**WORK INSTRUCTIONS**
Copy each entry below without any change.

**DATA FOR THIS TASK**
'''

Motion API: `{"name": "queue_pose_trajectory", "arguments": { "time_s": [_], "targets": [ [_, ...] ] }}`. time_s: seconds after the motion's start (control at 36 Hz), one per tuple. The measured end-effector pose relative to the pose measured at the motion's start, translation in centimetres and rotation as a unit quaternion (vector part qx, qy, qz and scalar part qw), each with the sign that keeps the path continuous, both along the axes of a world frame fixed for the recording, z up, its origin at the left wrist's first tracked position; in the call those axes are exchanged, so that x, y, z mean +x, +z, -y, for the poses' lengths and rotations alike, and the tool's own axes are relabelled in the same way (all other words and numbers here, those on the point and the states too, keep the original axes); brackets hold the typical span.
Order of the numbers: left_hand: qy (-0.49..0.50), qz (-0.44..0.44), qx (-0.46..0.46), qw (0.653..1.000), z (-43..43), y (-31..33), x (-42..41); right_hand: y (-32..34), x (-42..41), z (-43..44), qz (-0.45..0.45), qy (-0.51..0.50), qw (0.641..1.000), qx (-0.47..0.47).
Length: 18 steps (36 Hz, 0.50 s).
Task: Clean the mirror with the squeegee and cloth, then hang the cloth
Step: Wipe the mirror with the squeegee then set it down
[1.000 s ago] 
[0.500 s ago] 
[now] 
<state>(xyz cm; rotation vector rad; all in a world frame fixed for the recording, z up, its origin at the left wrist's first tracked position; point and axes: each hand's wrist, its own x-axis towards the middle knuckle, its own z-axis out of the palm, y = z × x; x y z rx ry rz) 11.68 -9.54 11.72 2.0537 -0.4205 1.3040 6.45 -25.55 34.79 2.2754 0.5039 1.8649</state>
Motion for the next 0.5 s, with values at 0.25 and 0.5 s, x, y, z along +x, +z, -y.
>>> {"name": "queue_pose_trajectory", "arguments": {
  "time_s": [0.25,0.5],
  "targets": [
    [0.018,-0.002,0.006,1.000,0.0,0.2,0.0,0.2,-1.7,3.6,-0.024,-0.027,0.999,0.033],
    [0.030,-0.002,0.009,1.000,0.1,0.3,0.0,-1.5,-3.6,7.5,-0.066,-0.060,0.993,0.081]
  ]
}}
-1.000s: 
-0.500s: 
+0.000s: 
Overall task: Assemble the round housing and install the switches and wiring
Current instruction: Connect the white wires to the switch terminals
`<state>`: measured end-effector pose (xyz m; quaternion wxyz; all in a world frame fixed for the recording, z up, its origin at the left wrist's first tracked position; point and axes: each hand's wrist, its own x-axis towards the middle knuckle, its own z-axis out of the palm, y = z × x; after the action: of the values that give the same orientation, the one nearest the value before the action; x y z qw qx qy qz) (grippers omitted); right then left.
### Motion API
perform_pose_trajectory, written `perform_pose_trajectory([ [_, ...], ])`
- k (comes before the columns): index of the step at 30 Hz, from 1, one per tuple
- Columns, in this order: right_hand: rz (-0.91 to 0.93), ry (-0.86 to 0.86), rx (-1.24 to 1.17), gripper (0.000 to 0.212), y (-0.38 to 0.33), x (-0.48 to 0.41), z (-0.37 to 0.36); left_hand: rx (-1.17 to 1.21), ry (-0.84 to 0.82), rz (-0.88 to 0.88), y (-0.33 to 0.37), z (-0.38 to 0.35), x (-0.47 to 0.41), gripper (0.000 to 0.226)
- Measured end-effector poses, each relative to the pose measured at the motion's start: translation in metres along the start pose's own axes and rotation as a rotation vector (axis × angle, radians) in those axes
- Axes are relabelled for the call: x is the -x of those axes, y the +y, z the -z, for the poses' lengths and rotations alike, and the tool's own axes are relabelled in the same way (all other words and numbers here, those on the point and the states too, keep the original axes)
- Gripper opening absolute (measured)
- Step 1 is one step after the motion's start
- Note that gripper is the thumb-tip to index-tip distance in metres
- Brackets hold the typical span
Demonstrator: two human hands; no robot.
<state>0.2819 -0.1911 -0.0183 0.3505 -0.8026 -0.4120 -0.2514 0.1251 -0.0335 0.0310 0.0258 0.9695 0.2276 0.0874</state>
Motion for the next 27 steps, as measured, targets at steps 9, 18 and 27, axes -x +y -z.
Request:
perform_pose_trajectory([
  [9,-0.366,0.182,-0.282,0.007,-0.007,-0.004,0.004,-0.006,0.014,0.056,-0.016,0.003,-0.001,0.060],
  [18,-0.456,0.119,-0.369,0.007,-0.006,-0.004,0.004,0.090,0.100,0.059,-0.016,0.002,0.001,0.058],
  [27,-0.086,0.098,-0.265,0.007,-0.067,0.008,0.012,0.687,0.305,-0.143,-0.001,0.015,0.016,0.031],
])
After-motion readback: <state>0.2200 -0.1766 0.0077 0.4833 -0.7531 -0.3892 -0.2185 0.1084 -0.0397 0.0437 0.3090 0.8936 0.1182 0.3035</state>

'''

**EXERCISE RESPONSE**
Motion API: `{"name": "queue_pose_trajectory", "arguments": { "time_s": [_], "targets": [ [_, ...] ] }}`. time_s: seconds after the motion's start (control at 36 Hz), one per tuple. The measured end-effector pose relative to the pose measured at the motion's start, translation in centimetres and rotation as a unit quaternion (vector part qx, qy, qz and scalar part qw), each with the sign that keeps the path continuous, both along the axes of a world frame fixed for the recording, z up, its origin at the left wrist's first tracked position; in the call those axes are exchanged, so that x, y, z mean +x, +z, -y, for the poses' lengths and rotations alike, and the tool's own axes are relabelled in the same way (all other words and numbers here, those on the point and the states too, keep the original axes); brackets hold the typical span.
Order of the numbers: left_hand: qy (-0.49..0.50), qz (-0.44..0.44), qx (-0.46..0.46), qw (0.653..1.000), z (-43..43), y (-31..33), x (-42..41); right_hand: y (-32..34), x (-42..41), z (-43..44), qz (-0.45..0.45), qy (-0.51..0.50), qw (0.641..1.000), qx (-0.47..0.47).
Length: 18 steps (36 Hz, 0.50 s).
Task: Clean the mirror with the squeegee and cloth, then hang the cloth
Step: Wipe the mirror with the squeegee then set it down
[1.000 s ago] 
[0.500 s ago] 
[now] 
<state>(xyz cm; rotation vector rad; all in a world frame fixed for the recording, z up, its origin at the left wrist's first tracked position; point and axes: each hand's wrist, its own x-axis towards the middle knuckle, its own z-axis out of the palm, y = z × x; x y z rx ry rz) 11.68 -9.54 11.72 2.0537 -0.4205 1.3040 6.45 -25.55 34.79 2.2754 0.5039 1.8649</state>
Motion for the next 0.5 s, with values at 0.25 and 0.5 s, x, y, z along +x, +z, -y.
>>> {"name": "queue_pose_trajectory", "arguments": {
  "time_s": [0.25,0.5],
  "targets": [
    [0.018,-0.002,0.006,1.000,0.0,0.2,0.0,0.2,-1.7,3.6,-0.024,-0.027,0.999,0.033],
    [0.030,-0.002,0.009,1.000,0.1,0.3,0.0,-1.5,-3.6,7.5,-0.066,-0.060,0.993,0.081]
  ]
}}
-1.000s: 
-0.500s: 
+0.000s: 
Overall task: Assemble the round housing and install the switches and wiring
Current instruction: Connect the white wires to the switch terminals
`<state>`: measured end-effector pose (xyz m; quaternion wxyz; all in a world frame fixed for the recording, z up, its origin at the left wrist's first tracked position; point and axes: each hand's wrist, its own x-axis towards the middle knuckle, its own z-axis out of the palm, y = z × x; after the action: of the values that give the same orientation, the one nearest the value before the action; x y z qw qx qy qz) (grippers omitted); right then left.
### Motion API
perform_pose_trajectory, written `perform_pose_trajectory([ [_, ...], ])`
- k (comes before the columns): index of the step at 30 Hz, from 1, one per tuple
- Columns, in this order: right_hand: rz (-0.91 to 0.93), ry (-0.86 to 0.86), rx (-1.24 to 1.17), gripper (0.000 to 0.212), y (-0.38 to 0.33), x (-0.48 to 0.41), z (-0.37 to 0.36); left_hand: rx (-1.17 to 1.21), ry (-0.84 to 0.82), rz (-0.88 to 0.88), y (-0.33 to 0.37), z (-0.38 to 0.35), x (-0.47 to 0.41), gripper (0.000 to 0.226)
- Measured end-effector poses, each relative to the pose measured at the motion's start: translation in metres along the start pose's own axes and rotation as a rotation vector (axis × angle, radians) in those axes
- Axes are relabelled for the call: x is the -x of those axes, y the +y, z the -z, for the poses' lengths and rotations alike, and the tool's own axes are relabelled in the same way (all other words and numbers here, those on the point and the states too, keep the original axes)
- Gripper opening absolute (measured)
- Step 1 is one step after the motion's start
- Note that gripper is the thumb-tip to index-tip distance in metres
- Brackets hold the typical span
Demonstrator: two human hands; no robot.
<state>0.2819 -0.1911 -0.0183 0.3505 -0.8026 -0.4120 -0.2514 0.1251 -0.0335 0.0310 0.0258 0.9695 0.2276 0.0874</state>
Motion for the next 27 steps, as measured, targets at steps 9, 18 and 27, axes -x +y -z.
Request:
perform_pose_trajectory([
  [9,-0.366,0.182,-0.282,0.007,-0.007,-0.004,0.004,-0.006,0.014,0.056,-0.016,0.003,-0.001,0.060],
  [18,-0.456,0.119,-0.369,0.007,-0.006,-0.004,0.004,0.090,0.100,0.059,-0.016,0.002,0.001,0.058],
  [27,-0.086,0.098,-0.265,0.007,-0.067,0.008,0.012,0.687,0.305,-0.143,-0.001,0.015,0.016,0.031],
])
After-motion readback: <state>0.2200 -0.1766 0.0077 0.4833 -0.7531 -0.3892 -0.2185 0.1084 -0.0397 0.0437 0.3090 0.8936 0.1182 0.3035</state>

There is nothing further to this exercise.